Quentin gave him a thumbs-up sign and sat down beside the bow rail, his long hair flowing out behind him. Seeing his son so at peace with the world brought Daniel a joy he could scarcely describe. It was as if Quentin had been sent back into the womb and reborn. After three quarters of a year at sea and twenty countries sprinkled like fairy dust around the equatorial belt of the earth, the years of parental anguish he and Vanessa had suffered almost seemed like someone else’s history.
Quentin had been a challenge from birth. As a newborn, he had squalled while other children cooed. As a child, he had made impossible demands and thrown tantrums when they weren’t met. In adolescence, his moodiness had grown into low-grade misanthropy. He was extremely bright—his IQ was in the genius range—but he had treated people like irritants. After years of struggling, Daniel and Vanessa had sought professional help, but the therapy and medication had only confused him further. He was highly sensitive and emotionally immature, the psychologists said, but he was too functional to be autistic, too socially capable to have Asperger’s, and too stable to be bipolar. His agitation wasn’t mania, just intense frustration with a world that never met his expectations. He was, in short, undiagnosable, which left everyone around him floundering.

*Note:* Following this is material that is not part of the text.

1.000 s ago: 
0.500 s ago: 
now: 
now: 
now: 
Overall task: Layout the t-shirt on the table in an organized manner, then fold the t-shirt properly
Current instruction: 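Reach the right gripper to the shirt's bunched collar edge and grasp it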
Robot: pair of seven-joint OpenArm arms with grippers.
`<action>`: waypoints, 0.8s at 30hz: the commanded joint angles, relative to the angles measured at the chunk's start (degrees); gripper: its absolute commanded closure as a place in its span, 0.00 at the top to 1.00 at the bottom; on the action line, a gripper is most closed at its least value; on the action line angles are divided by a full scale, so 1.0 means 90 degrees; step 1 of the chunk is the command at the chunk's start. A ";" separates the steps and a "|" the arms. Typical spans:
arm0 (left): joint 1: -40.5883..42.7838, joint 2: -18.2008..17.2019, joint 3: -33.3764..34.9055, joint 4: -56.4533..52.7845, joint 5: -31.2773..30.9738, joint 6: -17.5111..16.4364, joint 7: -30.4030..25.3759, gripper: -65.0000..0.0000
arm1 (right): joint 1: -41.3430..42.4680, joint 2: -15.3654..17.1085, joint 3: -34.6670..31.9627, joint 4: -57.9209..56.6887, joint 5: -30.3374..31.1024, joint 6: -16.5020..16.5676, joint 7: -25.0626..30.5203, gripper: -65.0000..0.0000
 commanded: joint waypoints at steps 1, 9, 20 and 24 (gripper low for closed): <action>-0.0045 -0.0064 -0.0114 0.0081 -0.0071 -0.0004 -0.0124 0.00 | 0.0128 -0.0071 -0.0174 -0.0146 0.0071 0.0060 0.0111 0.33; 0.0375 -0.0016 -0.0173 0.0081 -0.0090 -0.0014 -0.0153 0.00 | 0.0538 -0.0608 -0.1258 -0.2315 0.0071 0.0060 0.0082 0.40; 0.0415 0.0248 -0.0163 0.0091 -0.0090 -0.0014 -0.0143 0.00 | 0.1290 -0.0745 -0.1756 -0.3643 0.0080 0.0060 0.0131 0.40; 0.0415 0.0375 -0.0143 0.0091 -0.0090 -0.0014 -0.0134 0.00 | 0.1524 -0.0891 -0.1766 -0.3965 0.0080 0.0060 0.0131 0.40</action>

There were only two things in Quentin’s life that brought him consistent happiness: sailing and music. He was a gifted pianist. When his fingers were on the keys, he entered a state that seemed almost dream-like—especially if Vanessa was accompanying him on the violin. And on the water, with the deck of a sailboat beneath his feet, he came alive. Sailing was pure, Quentin had said at the age of fourteen. So were Mozart and Mendelssohn, Vivaldi and Dvor?ák. The world, on the other hand, was a wretched place, full of injustice and suffering. People were the problem. They were petty and vain and desecrated the beauty around them. Those were his exact words, and they had given Daniel a rare insight into his son’s heart. Quentin carried on his shoulders a burden greater than a person could bear. Like Atlas of old, he felt the weight of the world.
Then came the train wreck that was his junior year of high school: the Harvard-bound dancer who paid no attention to him, the senior computer whiz and wannabe anarchist who hooked him on first-person shooter games, and the drug deal that landed him a suspension and—but for his grandfather’s intervention—might have put him behind bars. It was in that place of abject humiliation that Daniel had conceived of the circumnavigation. It was a second chance, a radical departure, and the fulfillment of a dream Quentin had first voiced when he was six years old. Many had called Daniel crazy to leave his law practice and sail around the world with a troubled teenager. But the doubters had been wrong.
If only they could see him now
, he thought.
If only Vanessa could see him.
They rounded the Isle of Rats at half past nine and turned south on the course Quentin had charted. The deep blue of the ocean stretched out before them, as did the rest of their lives. His son was not the only one who had changed in 21,000 miles. Daniel felt like a different man, the man he could have become two decades ago if only he had taken the risk and followed his dream. He sensed them again—the rays of optimism breaking through the storm clouds of the past. The future was open. Anything was possible. Even with Vanessa.
He glanced at the GPS unit in front of him, checking depth and drift, and helped Quentin tighten up the sheets, bringing both sails closer to the yacht’s centerline and perpendicular to the wind. They were on a beam reach, making four and a half knots along the east coast of Mahé. At moments, Daniel was tempted to turn on the engine again and supplement the wind. But each time he let the thought go. They were on a timetable of sorts. They had to return to Annapolis by May so Quentin could prepare for college. But that didn’t mean they were in a hurry. If Mother Nature had seen fit to give them a decent wind, they would sail at her pace.